Al regresar al Bosque de Oropéndolas, con la joya luminosa, sus habitantes los recibieron con vítores de júbilo. La luz de la gema se expandió rápida y esplendorosamente, devolviendo la vitalidad y luminescencia a cada rincón del boscoso hogar. Víctorinus cumplió su promesa, y una parte de la joya también trajo luz a sus dominios.
“Lo logramos, amigos. Hemos traído de vuelta la esperanza a nuestro hogar,” dijo Lino radiante, mientras la gema brillaba intensamente en su pequeña mano. Eduviges, Ignacio y los demás seres del bosque se unieron en abrazos y risas que resonaron como una canción.
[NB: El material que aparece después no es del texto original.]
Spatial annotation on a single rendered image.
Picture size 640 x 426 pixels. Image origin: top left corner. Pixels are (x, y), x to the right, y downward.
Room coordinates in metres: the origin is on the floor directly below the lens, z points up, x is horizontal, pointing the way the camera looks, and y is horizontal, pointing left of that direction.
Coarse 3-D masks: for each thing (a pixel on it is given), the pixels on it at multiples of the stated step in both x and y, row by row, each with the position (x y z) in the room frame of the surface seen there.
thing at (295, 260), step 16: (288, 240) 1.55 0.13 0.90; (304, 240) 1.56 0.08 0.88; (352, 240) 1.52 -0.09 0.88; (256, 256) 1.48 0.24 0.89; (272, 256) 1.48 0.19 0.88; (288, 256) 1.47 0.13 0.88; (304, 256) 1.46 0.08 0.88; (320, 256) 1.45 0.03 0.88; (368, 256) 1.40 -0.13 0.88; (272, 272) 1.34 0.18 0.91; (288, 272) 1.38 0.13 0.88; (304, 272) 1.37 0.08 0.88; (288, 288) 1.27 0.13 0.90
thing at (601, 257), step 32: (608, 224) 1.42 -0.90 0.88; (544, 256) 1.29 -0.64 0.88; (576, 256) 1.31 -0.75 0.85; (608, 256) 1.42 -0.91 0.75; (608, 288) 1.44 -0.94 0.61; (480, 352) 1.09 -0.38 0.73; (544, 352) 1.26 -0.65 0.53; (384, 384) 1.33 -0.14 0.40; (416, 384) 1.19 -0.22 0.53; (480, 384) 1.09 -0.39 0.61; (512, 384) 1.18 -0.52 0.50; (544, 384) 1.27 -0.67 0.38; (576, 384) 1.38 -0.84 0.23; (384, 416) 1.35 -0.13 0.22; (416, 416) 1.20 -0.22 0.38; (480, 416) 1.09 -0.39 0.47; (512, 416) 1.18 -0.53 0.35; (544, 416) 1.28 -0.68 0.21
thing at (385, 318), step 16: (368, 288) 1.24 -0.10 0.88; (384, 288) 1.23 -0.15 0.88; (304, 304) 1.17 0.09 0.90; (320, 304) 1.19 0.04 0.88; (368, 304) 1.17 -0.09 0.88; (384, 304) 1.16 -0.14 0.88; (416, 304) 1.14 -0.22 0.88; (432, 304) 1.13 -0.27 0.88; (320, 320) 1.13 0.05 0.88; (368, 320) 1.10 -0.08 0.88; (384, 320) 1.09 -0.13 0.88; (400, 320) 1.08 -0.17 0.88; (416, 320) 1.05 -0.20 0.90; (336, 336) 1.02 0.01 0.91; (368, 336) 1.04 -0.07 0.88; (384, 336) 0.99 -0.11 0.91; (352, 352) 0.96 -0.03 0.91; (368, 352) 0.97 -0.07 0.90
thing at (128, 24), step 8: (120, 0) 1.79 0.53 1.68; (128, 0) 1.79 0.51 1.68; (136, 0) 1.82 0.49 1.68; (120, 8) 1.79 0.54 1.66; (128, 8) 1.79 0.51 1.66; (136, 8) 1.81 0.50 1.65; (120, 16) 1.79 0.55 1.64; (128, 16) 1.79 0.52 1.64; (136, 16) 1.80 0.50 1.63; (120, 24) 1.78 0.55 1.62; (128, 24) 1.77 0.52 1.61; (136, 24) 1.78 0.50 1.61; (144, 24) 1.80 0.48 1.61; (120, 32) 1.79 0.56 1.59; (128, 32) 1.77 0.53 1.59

Las luces de las linternas de luciérnagas volvieron a encenderse, y la paz se restauró en Bosque de Oropéndolas. La valentía de Lino, la sabiduría de Garcilaso, la magia de Eduviges y la astucia de Ignacio se entrelazaron en una lección inmemorial sobre el valor de la unidad y el coraje frente a lo desconocido. Lino, el enano saltarín, había saltado más allá de los límites de lo posible y había hecho de su pequeño mundo, un lugar más brillante y seguro para todos.
Moraleja del cuento “El enano saltarín”
La unidad y la valentía pueden superar cualquier oscuridad. Incluso los personajes más diminutos pueden hacer brillar la luz más intensa cuando se unen por el bien común.